- **Exercise objective**
Word for word, retype the tail of the data below, starting with the line that has "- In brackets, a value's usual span" and including the last line.

- **Given data**
★ ★ ★

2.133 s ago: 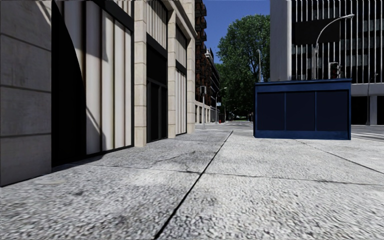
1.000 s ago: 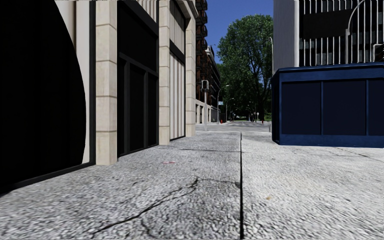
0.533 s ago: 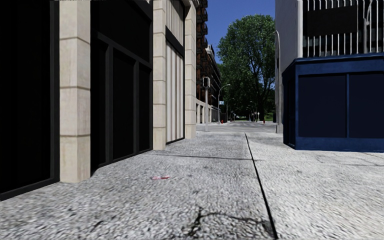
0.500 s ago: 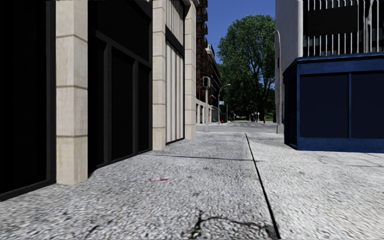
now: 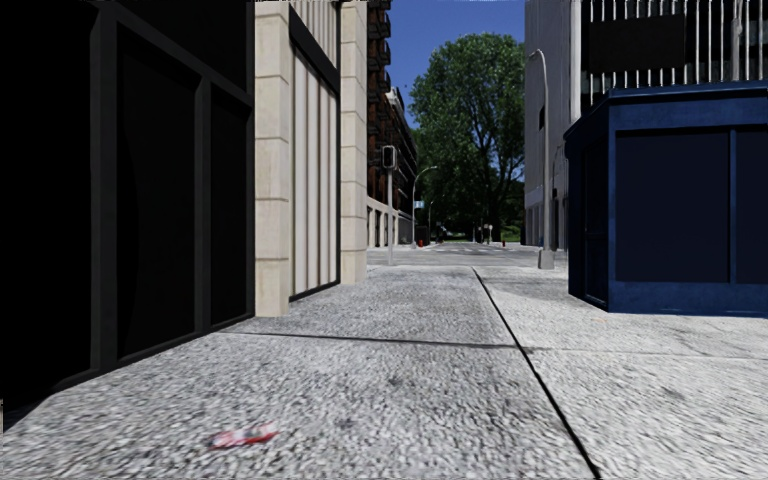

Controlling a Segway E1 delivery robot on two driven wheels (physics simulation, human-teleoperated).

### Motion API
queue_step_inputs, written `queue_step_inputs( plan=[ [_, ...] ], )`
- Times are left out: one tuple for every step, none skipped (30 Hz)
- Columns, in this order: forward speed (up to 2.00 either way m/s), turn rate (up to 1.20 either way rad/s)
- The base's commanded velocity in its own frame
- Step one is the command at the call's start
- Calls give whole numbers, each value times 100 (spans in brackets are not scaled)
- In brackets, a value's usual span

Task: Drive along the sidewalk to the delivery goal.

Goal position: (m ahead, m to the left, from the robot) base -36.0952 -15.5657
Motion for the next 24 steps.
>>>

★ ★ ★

- **Response for this exercise**
- In brackets, a value's usual span

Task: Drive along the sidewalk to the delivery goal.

Goal position: (m ahead, m to the left, from the robot) base -36.0952 -15.5657
Motion for the next 24 steps.
>>>

The exercise is now finished.